Opinion
No. 7384.
October 3, 1940.
Appeal from the District Court of the United States for the Middle District of Pennsylvania; Albert L. Watson, Judge.
Action by Norman S. Caldwell against the United States of America to recover alleged over-assessment of income tax. From a judgment for defendant, 30 F. Supp. 308, plaintiff appeals.
Affirmed.
Theodore B. Benson and Charles E. Foster, Jr., both of Washington, D.C., and John G. Candor, of Williamsport, Pa., for appellant.
Samuel O. Clark, Jr., Asst. Atty. Gen., Sewall Key and Edward H. Hammond, Sp. Assts. to Atty. Gen., and Frederick V. Follmer, U.S. Atty., and Joseph P. Brennan, Asst. U.S. Atty., both of Scranton, Pa., for appellee.
Before JONES and GOODRICH, Circuit Judges, and GANEY, District Judge.
The plaintiff sued in the District Court to recover income taxes paid by him for the year 1929 which he alleges were unlawfully assessed and collected. He now appeals from the judgment for the defendant entered by the court below pursuant to its findings from the facts stipulated by the parties. The question involved is whether the appellant may return on an installment sale basis the profits derived by him from the sale of certain stock.

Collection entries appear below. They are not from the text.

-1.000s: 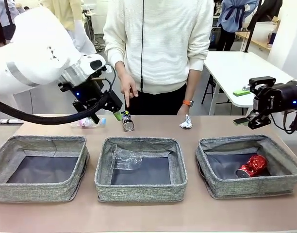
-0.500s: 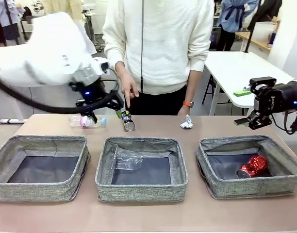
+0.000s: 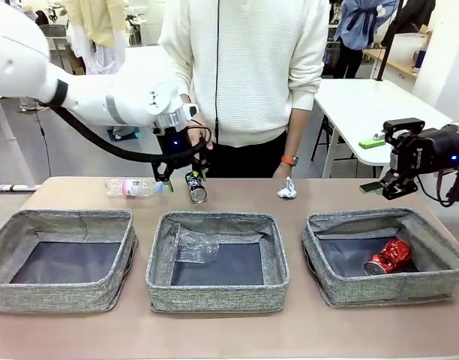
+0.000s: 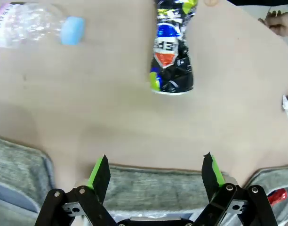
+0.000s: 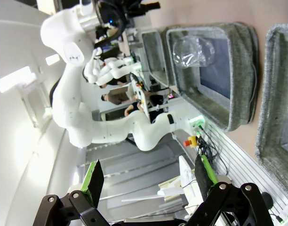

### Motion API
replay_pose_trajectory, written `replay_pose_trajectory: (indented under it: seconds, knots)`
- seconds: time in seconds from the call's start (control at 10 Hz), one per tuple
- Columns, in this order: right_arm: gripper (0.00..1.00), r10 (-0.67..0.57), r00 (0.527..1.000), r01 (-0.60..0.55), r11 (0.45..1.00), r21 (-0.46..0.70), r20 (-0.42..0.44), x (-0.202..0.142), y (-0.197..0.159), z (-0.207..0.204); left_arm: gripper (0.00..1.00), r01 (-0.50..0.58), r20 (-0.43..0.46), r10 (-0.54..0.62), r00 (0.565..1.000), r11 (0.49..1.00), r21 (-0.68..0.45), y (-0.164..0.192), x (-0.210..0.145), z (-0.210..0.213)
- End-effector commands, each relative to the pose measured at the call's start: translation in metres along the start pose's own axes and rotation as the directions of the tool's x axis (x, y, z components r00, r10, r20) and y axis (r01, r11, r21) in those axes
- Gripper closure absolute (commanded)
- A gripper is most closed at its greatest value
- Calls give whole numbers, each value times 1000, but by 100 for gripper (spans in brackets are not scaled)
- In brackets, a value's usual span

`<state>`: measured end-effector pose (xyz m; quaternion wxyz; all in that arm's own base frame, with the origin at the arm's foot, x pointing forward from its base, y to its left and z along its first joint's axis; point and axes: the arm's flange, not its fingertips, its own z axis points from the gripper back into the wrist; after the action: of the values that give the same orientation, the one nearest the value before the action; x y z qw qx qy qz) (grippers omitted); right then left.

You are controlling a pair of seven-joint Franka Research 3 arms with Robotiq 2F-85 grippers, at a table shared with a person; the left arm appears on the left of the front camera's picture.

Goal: Sort the waste into the appropriate baskets.
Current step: Pick up the waste item pointed out by the person.

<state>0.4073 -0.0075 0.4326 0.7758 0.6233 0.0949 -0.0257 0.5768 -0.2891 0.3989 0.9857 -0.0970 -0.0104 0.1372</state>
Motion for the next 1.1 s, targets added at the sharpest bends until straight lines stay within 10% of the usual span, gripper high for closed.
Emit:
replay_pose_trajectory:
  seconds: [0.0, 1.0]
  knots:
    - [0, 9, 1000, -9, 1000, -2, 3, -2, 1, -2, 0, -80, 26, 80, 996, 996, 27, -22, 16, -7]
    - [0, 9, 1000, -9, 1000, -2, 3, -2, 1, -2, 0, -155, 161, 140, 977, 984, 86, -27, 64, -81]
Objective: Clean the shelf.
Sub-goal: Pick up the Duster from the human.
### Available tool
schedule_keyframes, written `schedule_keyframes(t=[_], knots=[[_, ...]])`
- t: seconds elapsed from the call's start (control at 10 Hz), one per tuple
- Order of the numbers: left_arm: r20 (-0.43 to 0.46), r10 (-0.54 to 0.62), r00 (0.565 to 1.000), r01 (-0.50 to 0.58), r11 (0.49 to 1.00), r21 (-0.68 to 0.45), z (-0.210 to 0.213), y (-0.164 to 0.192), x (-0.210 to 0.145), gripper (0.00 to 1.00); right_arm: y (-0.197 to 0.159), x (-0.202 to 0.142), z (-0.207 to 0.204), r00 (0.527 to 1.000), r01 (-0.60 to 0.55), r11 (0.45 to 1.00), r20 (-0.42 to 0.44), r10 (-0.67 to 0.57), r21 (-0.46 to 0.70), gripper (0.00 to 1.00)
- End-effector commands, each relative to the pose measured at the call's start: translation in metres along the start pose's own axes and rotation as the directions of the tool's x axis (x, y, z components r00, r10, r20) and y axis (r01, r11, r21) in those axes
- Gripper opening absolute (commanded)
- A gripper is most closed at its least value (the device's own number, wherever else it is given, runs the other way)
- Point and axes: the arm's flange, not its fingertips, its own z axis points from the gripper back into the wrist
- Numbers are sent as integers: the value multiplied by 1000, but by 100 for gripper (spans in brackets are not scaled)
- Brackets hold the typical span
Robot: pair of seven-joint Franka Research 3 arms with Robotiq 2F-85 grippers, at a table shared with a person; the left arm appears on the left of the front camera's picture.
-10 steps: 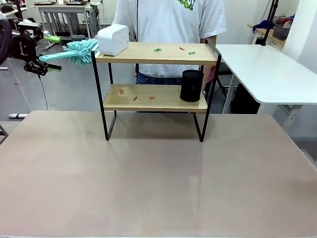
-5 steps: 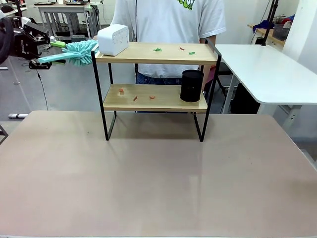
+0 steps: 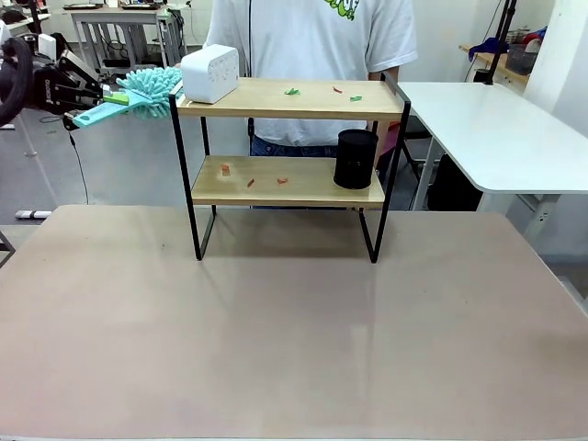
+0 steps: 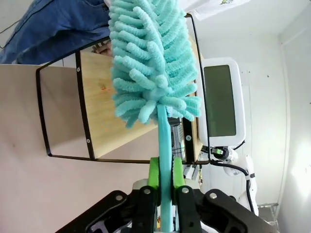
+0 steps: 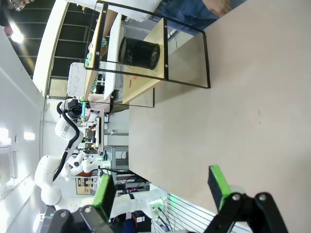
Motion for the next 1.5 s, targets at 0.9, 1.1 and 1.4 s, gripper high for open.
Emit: schedule_keyframes(t=[0.9,1.1,1.4], knots=[[-181,-422,888,456,855,248,200,-68,-196,0,0,2,-2,1000,-28,999,11,28,19,100],[-226,-415,882,469,824,317,220,-45,-254,0,0,2,-2,1000,-28,999,11,28,19,100],[-353,-364,862,490,776,396,224,-20,-287,0,0,2,-2,1000,-28,999,11,28,19,100]])
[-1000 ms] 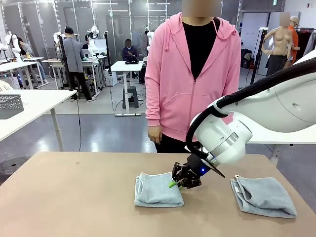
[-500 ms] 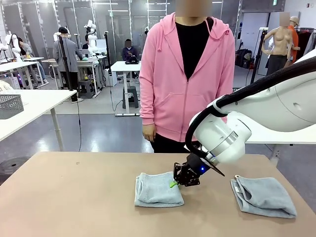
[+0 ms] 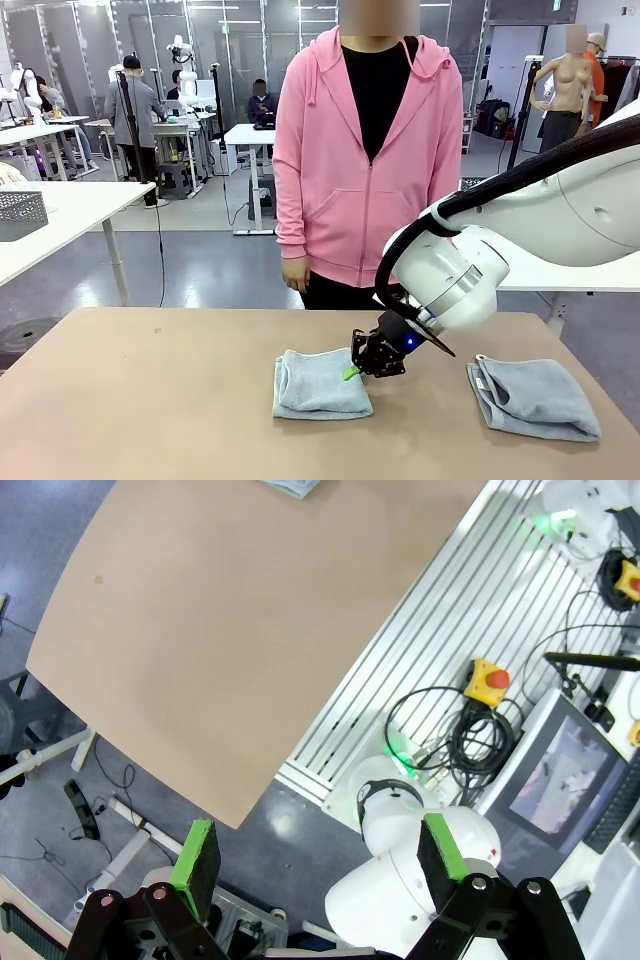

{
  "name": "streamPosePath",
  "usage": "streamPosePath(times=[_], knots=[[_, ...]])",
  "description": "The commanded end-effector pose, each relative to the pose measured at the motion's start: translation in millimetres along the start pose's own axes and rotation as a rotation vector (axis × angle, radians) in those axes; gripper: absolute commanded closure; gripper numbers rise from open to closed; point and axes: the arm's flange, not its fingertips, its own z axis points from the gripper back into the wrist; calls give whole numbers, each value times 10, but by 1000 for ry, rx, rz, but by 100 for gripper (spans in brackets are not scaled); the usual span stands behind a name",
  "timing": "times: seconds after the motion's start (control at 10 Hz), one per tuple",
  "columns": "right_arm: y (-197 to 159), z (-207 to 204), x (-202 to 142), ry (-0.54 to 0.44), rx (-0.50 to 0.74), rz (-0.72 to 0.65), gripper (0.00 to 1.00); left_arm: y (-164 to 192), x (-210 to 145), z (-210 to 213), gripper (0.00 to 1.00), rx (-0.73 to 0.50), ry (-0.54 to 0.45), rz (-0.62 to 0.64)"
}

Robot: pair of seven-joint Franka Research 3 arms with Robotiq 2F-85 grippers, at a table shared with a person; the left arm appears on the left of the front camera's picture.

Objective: Fold the towels and place them in the basket.
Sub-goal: Stack the folded Towel with hook on the right side of the table.

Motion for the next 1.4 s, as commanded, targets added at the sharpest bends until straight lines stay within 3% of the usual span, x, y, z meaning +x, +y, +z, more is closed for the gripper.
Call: streamPosePath(times=[0.0,0.3,0.9,1.3], knots=[[376,351,-65,-36,-83,140,94,10,-14,13,0,14,4,-5],[701,1034,-230,-35,-174,266,94,10,-14,13,0,14,4,-5],[402,2233,-458,-42,-282,386,94,10,-14,13,0,14,4,-5],[-16,2895,-518,-72,-279,343,94,10,-14,13,0,14,4,-5]])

Originally, the plaintiff had also contended that the gain accruing from his disposition of the stock represented the nontaxable result to him of a corporate reorganization. Following the entry of judgment below, the decision of the Supreme Court in Le Tulle v. Scofield, 308 U.S. 415, 60 S. Ct. 313, 84 L.Ed. 355, was rendered and the appellant has now abandoned any contention that his claim for refund is to be placed on that basis.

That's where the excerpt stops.